In 1804, William Colgate, at the age of 21, left his father’;s house and came, a comparative stranger, to the City of New York. He had scarcely a cent that he could call his own. His purpose. however, was fixed; and in his pursuit, he entered the counting-room of John Slidel & Co., then the largest tallow chandlers in the city, located at No. 50 Broadway…The salary proposed was small. But it was not the salary, it was the business that he wished; and in a very short time he accomplished his purpose. He was soon transferred from the manufacturing to the sales department; and at the end of three years, when the firm dissolved, Mr. Colgate was its principal business manager.
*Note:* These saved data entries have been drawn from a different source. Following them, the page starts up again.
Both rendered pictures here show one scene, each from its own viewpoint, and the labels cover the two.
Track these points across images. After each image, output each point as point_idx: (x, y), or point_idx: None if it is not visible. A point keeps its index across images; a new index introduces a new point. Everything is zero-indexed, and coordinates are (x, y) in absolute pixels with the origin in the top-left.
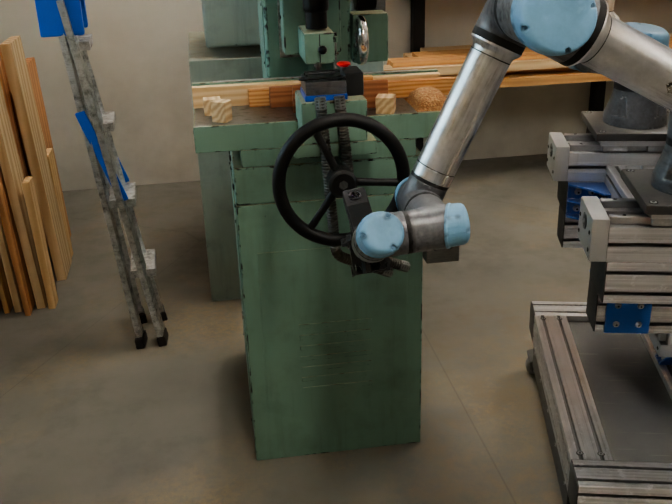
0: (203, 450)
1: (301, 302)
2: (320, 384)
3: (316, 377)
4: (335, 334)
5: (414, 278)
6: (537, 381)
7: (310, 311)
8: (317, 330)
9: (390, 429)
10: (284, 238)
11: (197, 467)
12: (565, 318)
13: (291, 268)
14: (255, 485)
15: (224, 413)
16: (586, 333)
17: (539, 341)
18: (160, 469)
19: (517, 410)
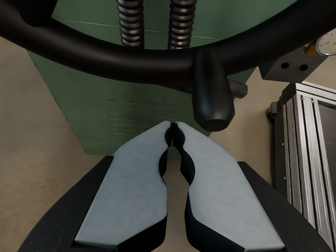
0: (55, 136)
1: (106, 82)
2: (128, 133)
3: (124, 130)
4: (142, 111)
5: None
6: (276, 135)
7: (117, 91)
8: (125, 105)
9: (175, 154)
10: (69, 0)
11: (45, 151)
12: (316, 102)
13: None
14: (78, 178)
15: None
16: (327, 118)
17: (295, 120)
18: (21, 148)
19: (255, 144)
At the age of 23, in the year 1806 Mr. Colgate commenced the soap and candle business for himself in Dutch Street…

It appears that the business was originally organized as a partnership between Colgate and Francis Smith. The company was first listed in the 1807 Longworth’s New York Register and City Directory as “Smith and Colgate, tallow chandlers,” with an address of 6 Dutch Street. A rendering of the original Dutch Street location was included in a profile of Colgate’s business published in the July 1921 edition of Printers Ink Monthly.

The Printer’s Ink story went on to reveal why Colgate chose the Dutch Street location for his business.

In meeting the first problem that confronted him – the selection of a location for his business – the young soap and candle maker exhibited good judgement for the Mayor of New York lived on Dutch Street, and in the immediate vicinity of his little factory were the homes of many other prominent men of the day. Thus it followed that the influential citizens of the city must of necessity become familiar with his business by passing it every day. And the out-of-town friends who visited the Mayor and his neighbors must need see the Colgate factory and carry back home with them that impression of metropolitan prestige for which even today businesses spend fabulous sums in erecting towering buildings and great sky signs in New York and other large cities.

The partnership of Smith & Colgate was listed until 1815 when it apparently dissolved. Subsequently William Colgate was listed individually as a tallow chandler at 6 Dutch Street until 1820 when the listing changed to William Colgate & Company. Colgate would add the manufacture of toilet soaps to the business in 1847, continuing  to mange the company until his death in 1857. At that point, his son Samuel Colgate and nephew Charles C. Colgate took over and the company name listed in the directories was shortened to simply Colgate & Company.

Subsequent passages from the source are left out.